When it really got bad, later at my apartment in Tien Mu, I stumbled from my bedroom to the bathroom and started a shower. I didn't get in the shower, I just thought the moisture would help. No idea why I thought this was a good idea. Because the vaporizor that used to sit in my sister's bedroom when she was sick when she young? It's scary. It's scary not being able to breathe. And then for six months my breathing problem was misdiagnosed as bronchitis that wouldn't go away.
I told Patricia all of this while we were visiting the National Palace Museum on our first full day in Taipei. It felt like I was talking about the past but it turns out I was also talking about the future.
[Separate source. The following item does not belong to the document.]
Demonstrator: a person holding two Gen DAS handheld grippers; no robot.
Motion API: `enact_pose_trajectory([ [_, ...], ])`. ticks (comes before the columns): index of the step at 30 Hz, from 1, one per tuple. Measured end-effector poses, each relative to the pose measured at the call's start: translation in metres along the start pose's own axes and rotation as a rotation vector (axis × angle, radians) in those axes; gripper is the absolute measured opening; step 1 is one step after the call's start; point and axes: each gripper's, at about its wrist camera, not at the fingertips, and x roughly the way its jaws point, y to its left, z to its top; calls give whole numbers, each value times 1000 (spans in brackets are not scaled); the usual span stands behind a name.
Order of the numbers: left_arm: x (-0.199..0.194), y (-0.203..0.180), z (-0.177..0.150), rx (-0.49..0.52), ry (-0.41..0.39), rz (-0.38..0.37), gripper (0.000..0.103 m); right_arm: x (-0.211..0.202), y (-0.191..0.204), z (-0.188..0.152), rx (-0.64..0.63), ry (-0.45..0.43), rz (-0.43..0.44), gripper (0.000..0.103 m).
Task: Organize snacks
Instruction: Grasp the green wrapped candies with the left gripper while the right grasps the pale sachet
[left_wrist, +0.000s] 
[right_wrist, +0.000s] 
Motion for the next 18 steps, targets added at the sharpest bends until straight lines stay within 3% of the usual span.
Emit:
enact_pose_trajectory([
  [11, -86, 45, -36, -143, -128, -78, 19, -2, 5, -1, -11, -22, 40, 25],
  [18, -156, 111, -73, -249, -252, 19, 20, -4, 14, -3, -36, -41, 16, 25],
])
It's nearly a week later now and the Lukang meds only did so much; then it was back to the same bad feeling. This morning, Saturday morning, after another coughing jag, and just tired of feeling as if I was drawing each breath through a pipe cleaner, we went to the hospital nearest our hotel in central Taipei. This ER was a little dirtier, a little more chaotic. No IV this time, but a chest X-ray (negative). They still gave me that tube to inhale, with vapor coming out the other end. In Lukang I thought it was a test of some kind but it's actually supposed to stabilize my breathing. Here, maybe because the entryway was busy, I was placed outside in the driveway for the 10-15 minutes the experience lasted. Afterwards the nurse asked if I felt better, and I shrugged and waggled my hand. So I got more meds but it's basically the same shit as before—but without the prednisone. So it goes. Now I'm resigned to waiting to get back to the States before getting better.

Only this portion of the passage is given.